I got up full of hope that we’d make it across, five days later than we’d planned. But within minutes of breaking camp and pulling away, the gearbox broke on Fez.
It was embarrassing being towed up to the border.
“People have crossed borders by foot, on planes, by boat and on trains. But how many people can say they’ve been dragged across a border?”
Thanks TP.
We got there at lunchtime, so of course the border was closed. We were all hot, thirsty and frustrated so Tony and Zsofi decided to head up the road in Dante to find water.
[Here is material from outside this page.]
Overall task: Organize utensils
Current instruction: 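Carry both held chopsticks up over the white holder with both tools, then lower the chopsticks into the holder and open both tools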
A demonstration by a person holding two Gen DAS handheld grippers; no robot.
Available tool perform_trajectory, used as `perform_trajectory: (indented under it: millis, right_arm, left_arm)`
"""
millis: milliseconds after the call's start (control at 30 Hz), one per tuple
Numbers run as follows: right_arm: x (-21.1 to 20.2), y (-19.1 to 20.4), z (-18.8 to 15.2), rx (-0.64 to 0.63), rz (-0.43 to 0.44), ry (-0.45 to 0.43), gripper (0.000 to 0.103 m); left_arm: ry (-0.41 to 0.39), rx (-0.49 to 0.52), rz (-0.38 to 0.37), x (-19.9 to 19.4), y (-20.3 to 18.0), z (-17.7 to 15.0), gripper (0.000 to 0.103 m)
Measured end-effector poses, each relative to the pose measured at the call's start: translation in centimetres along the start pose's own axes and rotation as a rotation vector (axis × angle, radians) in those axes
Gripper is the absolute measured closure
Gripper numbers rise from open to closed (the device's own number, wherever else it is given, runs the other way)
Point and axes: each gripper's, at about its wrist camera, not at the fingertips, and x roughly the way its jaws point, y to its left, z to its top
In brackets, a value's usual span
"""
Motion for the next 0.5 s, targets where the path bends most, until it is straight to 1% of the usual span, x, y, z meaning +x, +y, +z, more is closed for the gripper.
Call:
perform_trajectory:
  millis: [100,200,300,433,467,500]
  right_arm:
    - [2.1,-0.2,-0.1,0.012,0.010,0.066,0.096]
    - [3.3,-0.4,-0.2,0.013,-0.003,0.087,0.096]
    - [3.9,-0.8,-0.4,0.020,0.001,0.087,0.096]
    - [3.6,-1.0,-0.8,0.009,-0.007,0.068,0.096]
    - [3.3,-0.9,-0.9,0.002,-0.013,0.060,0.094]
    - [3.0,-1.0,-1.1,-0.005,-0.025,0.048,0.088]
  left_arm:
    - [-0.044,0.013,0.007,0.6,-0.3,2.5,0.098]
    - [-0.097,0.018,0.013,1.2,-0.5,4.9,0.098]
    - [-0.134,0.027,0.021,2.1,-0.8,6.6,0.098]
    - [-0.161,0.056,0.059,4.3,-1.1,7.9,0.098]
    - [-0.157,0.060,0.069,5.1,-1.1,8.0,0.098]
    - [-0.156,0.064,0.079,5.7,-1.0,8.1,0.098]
An hour passed, they opened the border, we began the process and another hour passed.
We started to get concerned, but by now everyone was so numb to the delays we just sat and waited.
We were in a totalitarian, isolationist, pariah state, hidden away in central Asia, impervious to all Western influences but one. The all-pervading power of euro-cheese.
Even here, on the Turkmen-Uzbek border, they play Steps.
Finally our guide heard rumours through the grapevine that they had both been arrested in town for not having any papers.
Plenty of groaning, but Ilya went to negotiate and we finally got them back shortly before 5pm and managed to cross the border into Uzbekistan.
It was like escaping a concentration camp – Carlos and I whooped and high fived when we saw the ‘Welcome to Uzbekistan’ sign. Through some strange quirk of fate I entered the country shoeless and topless behind the rest of the cars. I genuinely felt like I was in a prisoner exchange, crossing the 500m of no man’s land between the countries.
The guards kindly stayed open late to process us, an then let us out into the Uzbek night. We were still towing Fez.